▶ **Your task**
Using the entries that follow, write out the line containing "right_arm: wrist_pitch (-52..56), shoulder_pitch", the line containing "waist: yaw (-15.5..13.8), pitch", and every line between them, exactly and nothing else.

##### Dataset content

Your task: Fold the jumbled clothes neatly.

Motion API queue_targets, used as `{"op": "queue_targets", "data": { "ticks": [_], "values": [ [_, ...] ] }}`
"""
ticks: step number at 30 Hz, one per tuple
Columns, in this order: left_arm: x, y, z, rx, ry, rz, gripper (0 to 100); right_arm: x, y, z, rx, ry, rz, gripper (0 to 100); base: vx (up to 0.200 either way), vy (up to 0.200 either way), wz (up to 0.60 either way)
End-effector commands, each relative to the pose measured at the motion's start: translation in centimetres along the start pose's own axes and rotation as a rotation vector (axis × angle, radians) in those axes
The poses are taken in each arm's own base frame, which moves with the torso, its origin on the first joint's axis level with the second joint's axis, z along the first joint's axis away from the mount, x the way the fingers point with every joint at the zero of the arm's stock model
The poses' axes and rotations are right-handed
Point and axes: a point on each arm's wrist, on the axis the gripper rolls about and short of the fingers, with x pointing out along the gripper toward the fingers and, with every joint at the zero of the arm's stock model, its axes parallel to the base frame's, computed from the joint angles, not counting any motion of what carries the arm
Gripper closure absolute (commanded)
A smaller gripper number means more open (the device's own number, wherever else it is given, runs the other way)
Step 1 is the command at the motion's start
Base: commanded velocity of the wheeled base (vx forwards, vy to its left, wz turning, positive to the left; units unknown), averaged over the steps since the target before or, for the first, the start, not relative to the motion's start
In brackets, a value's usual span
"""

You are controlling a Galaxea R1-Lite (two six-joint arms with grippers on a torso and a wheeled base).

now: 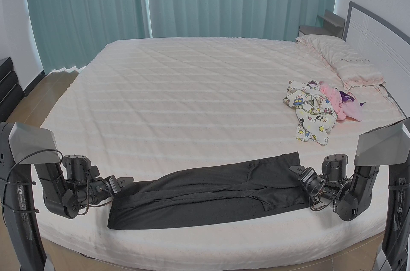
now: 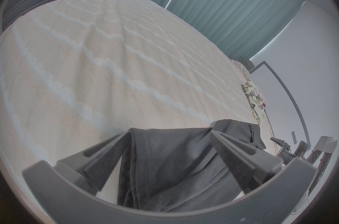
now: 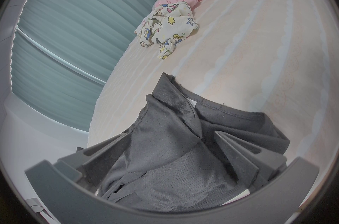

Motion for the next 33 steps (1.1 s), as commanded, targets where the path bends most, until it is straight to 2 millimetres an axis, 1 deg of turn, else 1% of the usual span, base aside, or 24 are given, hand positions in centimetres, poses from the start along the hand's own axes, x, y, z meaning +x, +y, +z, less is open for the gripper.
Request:
{"op": "queue_targets", "data": {
  "ticks": [1,5,10,16,21,24,27,33],
  "values": [
    [0.6,0.4,0.0,-0.002,-0.007,0.020,100,0.0,0.0,0.0,0.000,0.001,-0.001,0,0.000,0.000,0.00],
    [1.1,0.6,0.4,0.000,-0.043,0.065,100,0.0,0.0,0.0,0.000,0.001,-0.001,0,0.000,0.000,0.00],
    [0.9,0.7,0.6,-0.004,-0.047,0.073,100,0.0,0.0,0.0,0.000,0.001,-0.001,0,0.000,0.000,0.00],
    [0.3,0.8,2.0,-0.014,-0.103,0.081,100,0.0,0.0,0.0,0.001,0.001,-0.001,0,0.000,0.000,0.00],
    [0.0,1.3,2.7,-0.023,-0.133,0.098,100,0.0,0.0,0.0,0.001,0.001,-0.001,0,0.000,0.000,0.00],
    [0.2,1.5,2.6,-0.026,-0.128,0.103,100,0.0,-0.1,-0.1,0.001,0.002,-0.003,0,0.000,0.000,0.00],
    [0.4,1.7,2.9,-0.028,-0.139,0.103,100,0.0,-0.1,0.0,0.000,0.002,-0.005,0,0.000,0.000,0.00],
    [1.5,2.6,2.7,-0.039,-0.135,0.121,100,0.0,-0.2,-0.1,0.000,0.005,-0.009,0,0.000,0.000,0.00]
  ]
}}
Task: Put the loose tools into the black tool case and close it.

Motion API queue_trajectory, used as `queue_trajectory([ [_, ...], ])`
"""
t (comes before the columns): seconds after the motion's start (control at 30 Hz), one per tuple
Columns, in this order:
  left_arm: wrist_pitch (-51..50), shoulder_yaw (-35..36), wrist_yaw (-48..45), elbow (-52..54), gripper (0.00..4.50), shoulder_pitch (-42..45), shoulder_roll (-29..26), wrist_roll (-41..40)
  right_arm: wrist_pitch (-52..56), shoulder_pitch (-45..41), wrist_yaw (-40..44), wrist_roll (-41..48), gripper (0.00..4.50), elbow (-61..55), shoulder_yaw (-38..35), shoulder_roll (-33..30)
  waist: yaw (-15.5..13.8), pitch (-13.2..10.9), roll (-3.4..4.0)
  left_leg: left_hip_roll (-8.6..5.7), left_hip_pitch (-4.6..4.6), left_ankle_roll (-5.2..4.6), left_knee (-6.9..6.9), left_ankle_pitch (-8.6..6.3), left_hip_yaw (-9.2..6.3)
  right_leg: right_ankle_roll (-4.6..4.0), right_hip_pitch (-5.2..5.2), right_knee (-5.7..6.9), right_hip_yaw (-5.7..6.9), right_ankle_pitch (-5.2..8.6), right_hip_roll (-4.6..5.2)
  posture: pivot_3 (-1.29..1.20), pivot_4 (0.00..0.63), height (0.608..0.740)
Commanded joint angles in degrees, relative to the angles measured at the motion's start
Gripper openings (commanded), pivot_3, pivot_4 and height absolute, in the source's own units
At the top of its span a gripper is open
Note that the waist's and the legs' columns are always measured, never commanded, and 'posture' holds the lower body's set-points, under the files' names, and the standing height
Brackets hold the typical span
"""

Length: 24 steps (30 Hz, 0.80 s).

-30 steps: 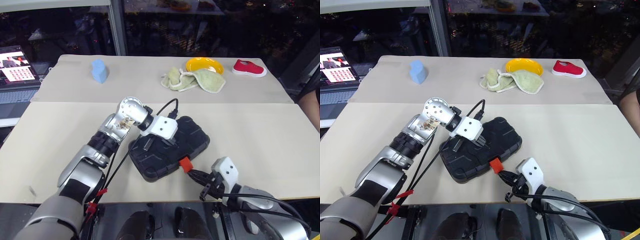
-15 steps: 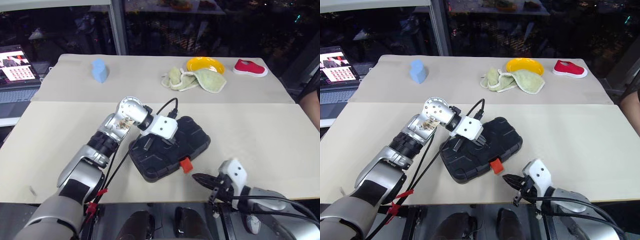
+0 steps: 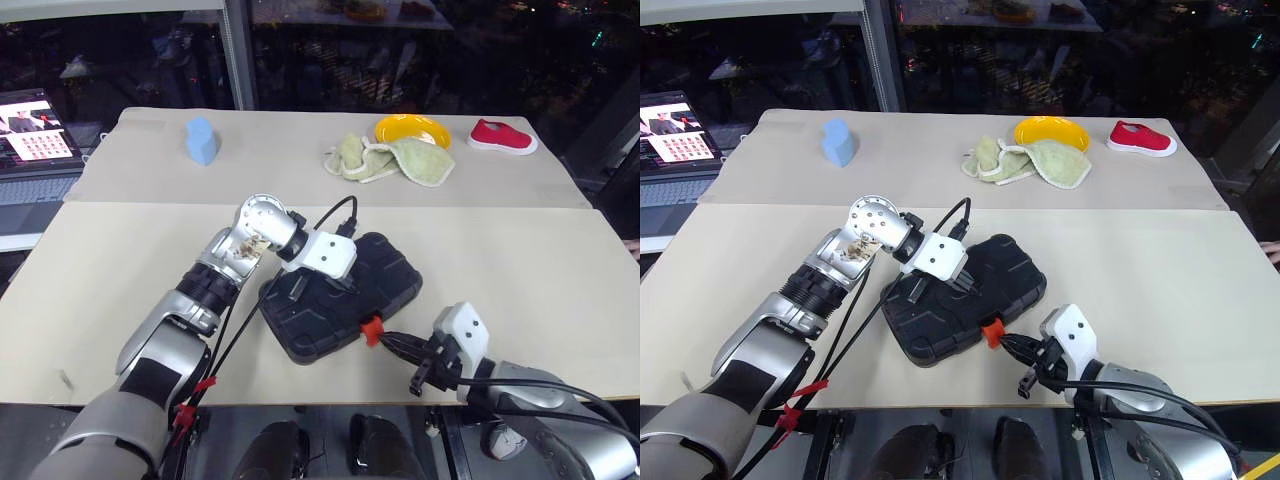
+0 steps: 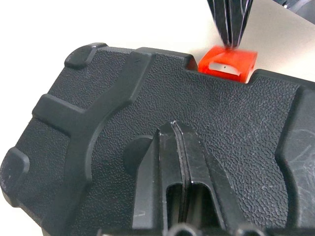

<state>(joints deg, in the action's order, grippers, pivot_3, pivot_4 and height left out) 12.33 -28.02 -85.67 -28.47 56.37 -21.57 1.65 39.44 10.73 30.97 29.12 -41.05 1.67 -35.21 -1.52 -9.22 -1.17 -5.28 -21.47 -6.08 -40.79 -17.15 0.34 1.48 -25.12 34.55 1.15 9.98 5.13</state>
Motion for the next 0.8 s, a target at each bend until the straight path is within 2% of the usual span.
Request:
queue_trajectory([
  [0.03,-0.69,-1.73,-0.43,-1.42,0.00,-0.83,-0.79,2.95,-1.45,-1.42,-0.09,-1.19,0.06,0.46,0.62,0.57,-0.01,0.00,0.00,0.00,0.00,0.00,0.00,0.00,0.00,0.00,0.00,0.00,0.00,0.00,0.00,0.00,0.150,0.732],
  [0.5,-0.95,-1.61,-0.48,-1.30,0.00,-0.96,-0.87,3.03,-0.77,-5.99,-0.37,-2.78,0.06,3.01,3.36,3.97,0.65,0.00,0.00,0.00,0.02,0.07,0.00,0.04,0.00,-0.02,0.00,0.08,0.00,-0.02,-0.01,0.00,0.150,0.732],
  [0.8,-0.99,-2.44,-0.33,-1.01,0.00,-2.01,-0.01,3.51,1.29,-8.37,-1.02,-1.39,0.06,1.64,2.27,5.33,0.82,0.00,0.00,0.00,0.00,0.08,0.00,0.05,0.01,-0.04,-0.04,0.15,-0.02,-0.03,-0.02,0.00,0.150,0.732],
])
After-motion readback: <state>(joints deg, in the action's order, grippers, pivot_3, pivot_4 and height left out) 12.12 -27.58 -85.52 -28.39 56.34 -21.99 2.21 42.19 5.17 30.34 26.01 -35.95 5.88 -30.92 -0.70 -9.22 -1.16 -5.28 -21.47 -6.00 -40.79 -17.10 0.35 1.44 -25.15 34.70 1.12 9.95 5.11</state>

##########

▶ **Exercise solution**
  right_arm: wrist_pitch (-52..56), shoulder_pitch (-45..41), wrist_yaw (-40..44), wrist_roll (-41..48), gripper (0.00..4.50), elbow (-61..55), shoulder_yaw (-38..35), shoulder_roll (-33..30)
  waist: yaw (-15.5..13.8), pitch (-13.2..10.9), roll (-3.4..4.0)

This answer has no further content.